**ACTIVITY**
Transcribe all the material exactly. Leave every line as it is.

'''

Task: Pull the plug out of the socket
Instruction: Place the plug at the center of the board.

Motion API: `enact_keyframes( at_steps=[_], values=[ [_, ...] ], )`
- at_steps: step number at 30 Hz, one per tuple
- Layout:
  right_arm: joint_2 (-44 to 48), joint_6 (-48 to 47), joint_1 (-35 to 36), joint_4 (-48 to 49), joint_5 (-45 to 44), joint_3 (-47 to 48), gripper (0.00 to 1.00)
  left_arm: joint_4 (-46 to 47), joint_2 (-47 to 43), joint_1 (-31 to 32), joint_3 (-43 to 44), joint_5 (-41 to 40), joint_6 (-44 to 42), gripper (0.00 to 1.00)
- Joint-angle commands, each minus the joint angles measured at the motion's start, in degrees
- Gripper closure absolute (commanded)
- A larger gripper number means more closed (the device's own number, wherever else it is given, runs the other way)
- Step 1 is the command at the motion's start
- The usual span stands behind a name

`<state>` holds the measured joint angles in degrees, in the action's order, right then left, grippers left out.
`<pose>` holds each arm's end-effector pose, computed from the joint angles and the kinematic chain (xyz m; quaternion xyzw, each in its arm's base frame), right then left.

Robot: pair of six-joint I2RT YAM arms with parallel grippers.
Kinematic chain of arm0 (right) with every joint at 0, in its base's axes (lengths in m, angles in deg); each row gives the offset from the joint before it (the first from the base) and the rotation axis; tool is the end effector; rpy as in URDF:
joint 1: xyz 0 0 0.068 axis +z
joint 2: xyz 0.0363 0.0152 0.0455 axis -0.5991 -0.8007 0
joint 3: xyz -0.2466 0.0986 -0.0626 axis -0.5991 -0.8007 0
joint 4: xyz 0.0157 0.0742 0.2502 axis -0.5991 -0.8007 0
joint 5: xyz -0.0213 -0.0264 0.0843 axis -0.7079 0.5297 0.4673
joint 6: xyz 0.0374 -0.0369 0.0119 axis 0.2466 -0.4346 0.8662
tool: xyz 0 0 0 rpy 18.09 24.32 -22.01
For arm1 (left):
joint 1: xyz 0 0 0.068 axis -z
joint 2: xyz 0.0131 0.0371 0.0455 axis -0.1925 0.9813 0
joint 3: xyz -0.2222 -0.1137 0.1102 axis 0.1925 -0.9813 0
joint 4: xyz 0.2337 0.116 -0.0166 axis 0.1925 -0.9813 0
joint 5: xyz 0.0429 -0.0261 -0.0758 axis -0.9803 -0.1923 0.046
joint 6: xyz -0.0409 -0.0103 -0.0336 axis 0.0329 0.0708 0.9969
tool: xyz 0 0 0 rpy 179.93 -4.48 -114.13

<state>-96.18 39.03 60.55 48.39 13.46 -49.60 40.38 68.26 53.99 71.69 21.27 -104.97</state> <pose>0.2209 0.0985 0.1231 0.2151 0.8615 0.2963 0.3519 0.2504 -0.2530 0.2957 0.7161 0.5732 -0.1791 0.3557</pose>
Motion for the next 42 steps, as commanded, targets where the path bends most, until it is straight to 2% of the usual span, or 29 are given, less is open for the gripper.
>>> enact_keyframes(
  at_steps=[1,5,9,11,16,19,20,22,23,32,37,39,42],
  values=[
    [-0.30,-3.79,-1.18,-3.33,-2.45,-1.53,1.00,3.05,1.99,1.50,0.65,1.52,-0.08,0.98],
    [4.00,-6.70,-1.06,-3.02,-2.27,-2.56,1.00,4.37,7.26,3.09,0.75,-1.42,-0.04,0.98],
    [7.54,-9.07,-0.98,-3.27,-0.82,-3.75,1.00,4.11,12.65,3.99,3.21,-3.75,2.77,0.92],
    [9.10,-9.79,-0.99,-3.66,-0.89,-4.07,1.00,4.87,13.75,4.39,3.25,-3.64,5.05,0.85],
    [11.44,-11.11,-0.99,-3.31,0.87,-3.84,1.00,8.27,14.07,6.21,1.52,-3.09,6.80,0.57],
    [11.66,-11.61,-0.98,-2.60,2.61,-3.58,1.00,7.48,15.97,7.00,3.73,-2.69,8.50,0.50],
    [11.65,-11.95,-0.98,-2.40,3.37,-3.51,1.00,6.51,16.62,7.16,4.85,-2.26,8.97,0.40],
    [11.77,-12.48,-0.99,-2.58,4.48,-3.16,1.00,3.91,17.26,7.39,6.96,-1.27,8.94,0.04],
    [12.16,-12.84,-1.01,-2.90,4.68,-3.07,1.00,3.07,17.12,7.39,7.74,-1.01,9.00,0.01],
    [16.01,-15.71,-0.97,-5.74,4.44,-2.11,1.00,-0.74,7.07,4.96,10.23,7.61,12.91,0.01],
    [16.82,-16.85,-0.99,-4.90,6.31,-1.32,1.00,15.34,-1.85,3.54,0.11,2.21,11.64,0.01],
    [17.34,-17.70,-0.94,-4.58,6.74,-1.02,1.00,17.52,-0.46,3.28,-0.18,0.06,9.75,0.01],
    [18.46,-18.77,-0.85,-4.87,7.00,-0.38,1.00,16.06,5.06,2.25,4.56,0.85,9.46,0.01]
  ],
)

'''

**ANSWER FOR THE TASK**
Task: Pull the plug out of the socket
Instruction: Place the plug at the center of the board.

Motion API: `enact_keyframes( at_steps=[_], values=[ [_, ...] ], )`
- at_steps: step number at 30 Hz, one per tuple
- Layout:
  right_arm: joint_2 (-44 to 48), joint_6 (-48 to 47), joint_1 (-35 to 36), joint_4 (-48 to 49), joint_5 (-45 to 44), joint_3 (-47 to 48), gripper (0.00 to 1.00)
  left_arm: joint_4 (-46 to 47), joint_2 (-47 to 43), joint_1 (-31 to 32), joint_3 (-43 to 44), joint_5 (-41 to 40), joint_6 (-44 to 42), gripper (0.00 to 1.00)
- Joint-angle commands, each minus the joint angles measured at the motion's start, in degrees
- Gripper closure absolute (commanded)
- A larger gripper number means more closed (the device's own number, wherever else it is given, runs the other way)
- Step 1 is the command at the motion's start
- The usual span stands behind a name

`<state>` holds the measured joint angles in degrees, in the action's order, right then left, grippers left out.
`<pose>` holds each arm's end-effector pose, computed from the joint angles and the kinematic chain (xyz m; quaternion xyzw, each in its arm's base frame), right then left.

Robot: pair of six-joint I2RT YAM arms with parallel grippers.
Kinematic chain of arm0 (right) with every joint at 0, in its base's axes (lengths in m, angles in deg); each row gives the offset from the joint before it (the first from the base) and the rotation axis; tool is the end effector; rpy as in URDF:
joint 1: xyz 0 0 0.068 axis +z
joint 2: xyz 0.0363 0.0152 0.0455 axis -0.5991 -0.8007 0
joint 3: xyz -0.2466 0.0986 -0.0626 axis -0.5991 -0.8007 0
joint 4: xyz 0.0157 0.0742 0.2502 axis -0.5991 -0.8007 0
joint 5: xyz -0.0213 -0.0264 0.0843 axis -0.7079 0.5297 0.4673
joint 6: xyz 0.0374 -0.0369 0.0119 axis 0.2466 -0.4346 0.8662
tool: xyz 0 0 0 rpy 18.09 24.32 -22.01
For arm1 (left):
joint 1: xyz 0 0 0.068 axis -z
joint 2: xyz 0.0131 0.0371 0.0455 axis -0.1925 0.9813 0
joint 3: xyz -0.2222 -0.1137 0.1102 axis 0.1925 -0.9813 0
joint 4: xyz 0.2337 0.116 -0.0166 axis 0.1925 -0.9813 0
joint 5: xyz 0.0429 -0.0261 -0.0758 axis -0.9803 -0.1923 0.046
joint 6: xyz -0.0409 -0.0103 -0.0336 axis 0.0329 0.0708 0.9969
tool: xyz 0 0 0 rpy 179.93 -4.48 -114.13

<state>-96.18 39.03 60.55 48.39 13.46 -49.60 40.38 68.26 53.99 71.69 21.27 -104.97</state> <pose>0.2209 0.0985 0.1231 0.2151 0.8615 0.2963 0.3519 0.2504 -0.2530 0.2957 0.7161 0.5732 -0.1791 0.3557</pose>
Motion for the next 42 steps, as commanded, targets where the path bends most, until it is straight to 2% of the usual span, or 29 are given, less is open for the gripper.
>>> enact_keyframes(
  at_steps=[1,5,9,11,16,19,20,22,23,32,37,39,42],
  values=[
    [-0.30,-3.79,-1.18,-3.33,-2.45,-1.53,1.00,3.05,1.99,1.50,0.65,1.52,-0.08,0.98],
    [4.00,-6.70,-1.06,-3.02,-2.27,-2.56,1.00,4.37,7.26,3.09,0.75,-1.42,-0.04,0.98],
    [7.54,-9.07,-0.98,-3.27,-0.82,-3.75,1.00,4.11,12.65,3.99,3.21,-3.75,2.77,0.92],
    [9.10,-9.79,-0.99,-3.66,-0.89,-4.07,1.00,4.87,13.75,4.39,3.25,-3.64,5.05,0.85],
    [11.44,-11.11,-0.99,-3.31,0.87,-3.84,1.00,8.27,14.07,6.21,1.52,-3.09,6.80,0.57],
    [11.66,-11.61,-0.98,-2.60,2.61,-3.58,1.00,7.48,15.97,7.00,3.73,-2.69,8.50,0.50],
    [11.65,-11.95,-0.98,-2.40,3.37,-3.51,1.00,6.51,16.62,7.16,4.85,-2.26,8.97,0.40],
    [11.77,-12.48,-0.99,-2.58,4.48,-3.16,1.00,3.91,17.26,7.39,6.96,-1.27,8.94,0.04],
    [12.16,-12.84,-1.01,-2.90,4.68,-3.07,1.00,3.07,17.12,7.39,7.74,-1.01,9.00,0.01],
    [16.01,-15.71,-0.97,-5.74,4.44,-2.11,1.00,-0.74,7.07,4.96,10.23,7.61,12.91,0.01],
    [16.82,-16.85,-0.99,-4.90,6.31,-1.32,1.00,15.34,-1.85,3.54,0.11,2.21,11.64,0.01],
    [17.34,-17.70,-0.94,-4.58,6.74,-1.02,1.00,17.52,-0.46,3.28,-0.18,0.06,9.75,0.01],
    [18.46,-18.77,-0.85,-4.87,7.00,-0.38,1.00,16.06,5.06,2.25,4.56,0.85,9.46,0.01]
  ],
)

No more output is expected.